EXERCISE AIM = Retype the line containing "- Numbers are" and each later line through the end of the listing, exactly as written, with no other lines.

____________________

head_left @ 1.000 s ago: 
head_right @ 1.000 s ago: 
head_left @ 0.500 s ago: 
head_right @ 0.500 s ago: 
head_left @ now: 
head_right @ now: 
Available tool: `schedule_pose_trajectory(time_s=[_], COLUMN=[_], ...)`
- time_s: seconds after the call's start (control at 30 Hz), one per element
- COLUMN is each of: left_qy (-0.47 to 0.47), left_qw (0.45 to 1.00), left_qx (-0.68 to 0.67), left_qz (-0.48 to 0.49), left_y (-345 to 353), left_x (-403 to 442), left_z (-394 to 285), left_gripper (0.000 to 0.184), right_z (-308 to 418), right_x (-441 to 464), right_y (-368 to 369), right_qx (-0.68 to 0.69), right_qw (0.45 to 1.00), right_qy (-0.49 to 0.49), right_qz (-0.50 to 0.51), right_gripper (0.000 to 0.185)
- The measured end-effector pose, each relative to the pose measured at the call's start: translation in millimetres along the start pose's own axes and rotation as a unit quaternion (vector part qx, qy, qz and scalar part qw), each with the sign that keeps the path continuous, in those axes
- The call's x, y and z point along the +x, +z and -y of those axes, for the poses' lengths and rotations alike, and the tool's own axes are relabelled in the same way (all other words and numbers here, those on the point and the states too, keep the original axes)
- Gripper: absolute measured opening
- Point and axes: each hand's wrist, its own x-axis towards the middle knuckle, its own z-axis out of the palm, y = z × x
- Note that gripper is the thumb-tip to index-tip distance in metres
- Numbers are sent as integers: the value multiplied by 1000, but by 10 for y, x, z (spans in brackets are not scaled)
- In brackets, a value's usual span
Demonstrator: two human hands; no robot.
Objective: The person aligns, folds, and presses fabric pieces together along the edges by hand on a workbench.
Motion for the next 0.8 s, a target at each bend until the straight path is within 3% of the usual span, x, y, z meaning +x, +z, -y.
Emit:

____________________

OUTPUT OF THE EXERCISE =
- Numbers are sent as integers: the value multiplied by 1000, but by 10 for y, x, z (spans in brackets are not scaled)
- In brackets, a value's usual span
Demonstrator: two human hands; no robot.
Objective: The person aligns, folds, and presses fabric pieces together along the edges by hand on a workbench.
Motion for the next 0.8 s, a target at each bend until the straight path is within 3% of the usual span, x, y, z meaning +x, +z, -y.
Emit:

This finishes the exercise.